Serial killer's secret burial chambers?


----------



## frstvamp1r (Nov 5, 2006)

oh oh oh...how about a torture chamber for all the people who make you fill out forms and pay fines and fees and surcharges...muh-ah ah ah ah!!!


----------



## Sickie Ickie (Jun 20, 2006)

OH! I like that one!


----------



## The Haunter (Apr 7, 2007)

my wifes idea was a haunted tour of Europe but I think it would be a waste of this truly creepy space


----------



## Diaval (Nov 9, 2007)

The Haunter said:


> Next time ill ask forgivness as opposed to permition


LOL, I was just thinking of this line when I started to read this post.

Now Eragon...that would be a nice theme to build a haunt on! I don't see too many medieval themes too much any more. Seems like Pirates is in right now (and the old standbys).

Anyway. I have done haunts in the past and basically that line above holds true for many things. If you file for a permit, more than likely it will take MONTHS to get it. Like wise...it would take MONTHS for the city to shut your operation down.

Now one thing that is important is public safety and the best thing here is to get to know people at your fire department REALLY well. Talk to them and explain what it is that you are going to do. They will tell you in advance what is safe and what is not safe. Follow their directions before you start construction. When you are done, have them walk through the place and they will tell you if it is safe or not, they will tell you how many people you can have at your attraction.

You do right by the fire department you are in good shape. Usually many fire departments are very friendly with the police and if you have them in your corner too...then there is little the city can do to shut you down.

Now, insurance. That is something that you may or may not want. If it is just you and you have no backers...I would see about getting insurance in the event someone trips, falls and gets hurt.

Now my advice is to hook up with an organization. A church, or non-profit would be great. Sure they will get a piece of your pie...but you have less worries with the problems with dealing with permits for the city and what not.

In the past most of the haunts I set up in were for churches and (believe it or not) volunteer fire departments (you sure can't beat setting up an attraction at your local fire department). I like working with fire departments the best because they pretty much know exactly what you (and they) have to do to maintain a safe attraction. Again while you do have to split your profits, much 'city fuss' you don't have to deal with. The benefits are that you would be working out of a nice public facility and you don't have to worry about too many expenses outside of setting up your haunt.

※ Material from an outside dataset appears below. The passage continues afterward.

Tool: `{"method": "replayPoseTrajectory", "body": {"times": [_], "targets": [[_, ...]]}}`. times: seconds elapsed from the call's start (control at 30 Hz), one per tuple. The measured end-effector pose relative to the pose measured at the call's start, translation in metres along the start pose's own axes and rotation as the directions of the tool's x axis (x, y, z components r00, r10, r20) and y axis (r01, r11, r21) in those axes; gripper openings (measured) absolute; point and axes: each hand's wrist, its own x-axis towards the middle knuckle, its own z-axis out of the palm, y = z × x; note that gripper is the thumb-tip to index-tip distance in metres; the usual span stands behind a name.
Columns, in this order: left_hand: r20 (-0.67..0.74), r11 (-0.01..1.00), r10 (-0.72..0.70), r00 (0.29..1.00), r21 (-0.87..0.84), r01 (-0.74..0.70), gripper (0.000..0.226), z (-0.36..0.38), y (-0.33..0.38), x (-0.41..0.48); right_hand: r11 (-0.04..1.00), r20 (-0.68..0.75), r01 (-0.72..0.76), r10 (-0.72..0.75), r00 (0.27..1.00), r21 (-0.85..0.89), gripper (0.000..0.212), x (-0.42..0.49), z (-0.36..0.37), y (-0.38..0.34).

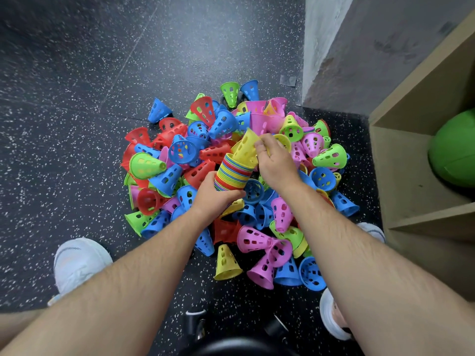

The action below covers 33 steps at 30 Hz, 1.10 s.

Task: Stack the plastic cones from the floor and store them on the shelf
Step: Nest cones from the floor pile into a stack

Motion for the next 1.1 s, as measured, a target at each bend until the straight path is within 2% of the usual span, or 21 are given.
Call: {"method": "replayPoseTrajectory", "body": {"times": [0.1,0.17,0.27,0.33,0.47,0.57,0.63,0.77,0.83,0.9,0.97,1.03,1.1], "targets": [[-0.022,1.000,0.006,1.000,-0.006,-0.006,0.056,-0.003,0.002,-0.001,0.995,0.176,0.085,-0.075,0.981,-0.048,0.029,-0.005,0.010,-0.001],[-0.039,1.000,0.002,0.999,-0.021,-0.003,0.055,-0.007,0.001,0.000,0.999,0.255,0.050,-0.054,0.965,0.022,0.033,-0.010,0.015,-0.004],[-0.033,1.000,-0.006,0.999,-0.030,0.005,0.059,-0.014,-0.002,-0.002,0.986,0.293,-0.074,0.028,0.956,0.148,0.039,-0.013,0.016,-0.008],[-0.021,1.000,-0.001,1.000,-0.031,0.000,0.061,-0.019,-0.002,-0.005,0.985,0.255,-0.097,0.058,0.965,0.142,0.038,-0.012,0.016,-0.006],[-0.022,0.999,-0.008,1.000,-0.053,0.007,0.059,-0.027,-0.002,-0.011,0.988,0.128,-0.109,0.122,0.984,-0.106,0.024,-0.017,0.012,0.004],[-0.026,0.999,-0.008,1.000,-0.043,0.006,0.054,-0.031,-0.006,-0.014,0.930,0.250,-0.012,0.112,0.962,-0.368,0.029,-0.022,0.011,0.012],[-0.032,0.999,-0.013,0.999,-0.040,0.011,0.055,-0.033,-0.009,-0.013,0.869,0.328,0.028,0.156,0.932,-0.493,0.033,-0.025,0.014,0.018],[-0.019,0.999,-0.029,0.999,-0.035,0.029,0.060,-0.035,-0.013,-0.013,0.825,0.373,0.034,0.218,0.902,-0.565,0.043,-0.029,0.022,0.026],[-0.020,0.999,-0.032,0.999,-0.036,0.032,0.061,-0.035,-0.013,-0.014,0.846,0.340,0.000,0.214,0.916,-0.533,0.042,-0.030,0.022,0.026],[-0.018,0.999,-0.030,0.999,-0.036,0.029,0.060,-0.034,-0.012,-0.014,0.908,0.257,-0.087,0.207,0.944,-0.411,0.039,-0.030,0.020,0.023],[-0.017,0.999,-0.028,0.999,-0.041,0.027,0.062,-0.033,-0.011,-0.014,0.956,0.154,-0.178,0.217,0.964,-0.234,0.048,-0.027,0.015,0.016],[-0.015,0.999,-0.031,0.999,-0.043,0.031,0.065,-0.033,-0.011,-0.013,0.972,0.066,-0.211,0.218,0.974,-0.103,0.062,-0.026,0.008,0.006],[-0.012,0.999,-0.032,0.999,-0.043,0.031,0.065,-0.033,-0.011,-0.012,0.975,-0.005,-0.224,0.224,0.975,-0.012,0.067,-0.022,0.000,-0.005]]}}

Now if you want to do this on a regular basis AND you want to keep all the profits...then yes, probably it would be in your best interest to seek out the proper permits and to what is necessary to run your business...because that is exactly what you would be persuing. However, if you are going to go this route, you are looking at major expenses and the feasibility of setting up on your property will diminish your profit potential.

What I am getting at is that you would be then better off in a commercial location. You could find a warehouse or storage facility that you could rent for a modest price for a month or two. Check out places that are slow in the fall/winter months. Many times you can negotiate a good deal. Usually you would end up getting FAR more room that what you could ever do at your home.

But in the meantime, my best suggestion to you is to hook up with a Church, or Volunteer fire department. Make a few bucks now. Ask questions about running a business as you go along. Who knows, you may end up taking this to the max and end up making a good deal of money in it.

Here check this place out:

http://www.darksideproductions.com/frame.html

This place is only open around Halloween, yet they own the property all year. They are a legit company. So they do have year round expenses to keep this facility up. But look at what they charge. $18 for the Haunted Mansion and Village. Most attractions run about $1 to $10. So that is pretty pricey. Now don't get me wrong...this IS the best haunted facility on Long Island.

Well, hopefully that helps you put you on course with what you want to do. If you are not going to charge admission, then you don't have much to worry about. However, if you are going to have an enclosed walkthrough on your property...you better check with the fire department to make sure it is safe.

JG


----------



## Sblanck (Sep 13, 2007)

Having worked in the home building industry and now the commercial side of construction. I know why you have to have engineers and architects. I know its just a haunted house, but things really have to be safe and the city is also protecting itself from liability.


----------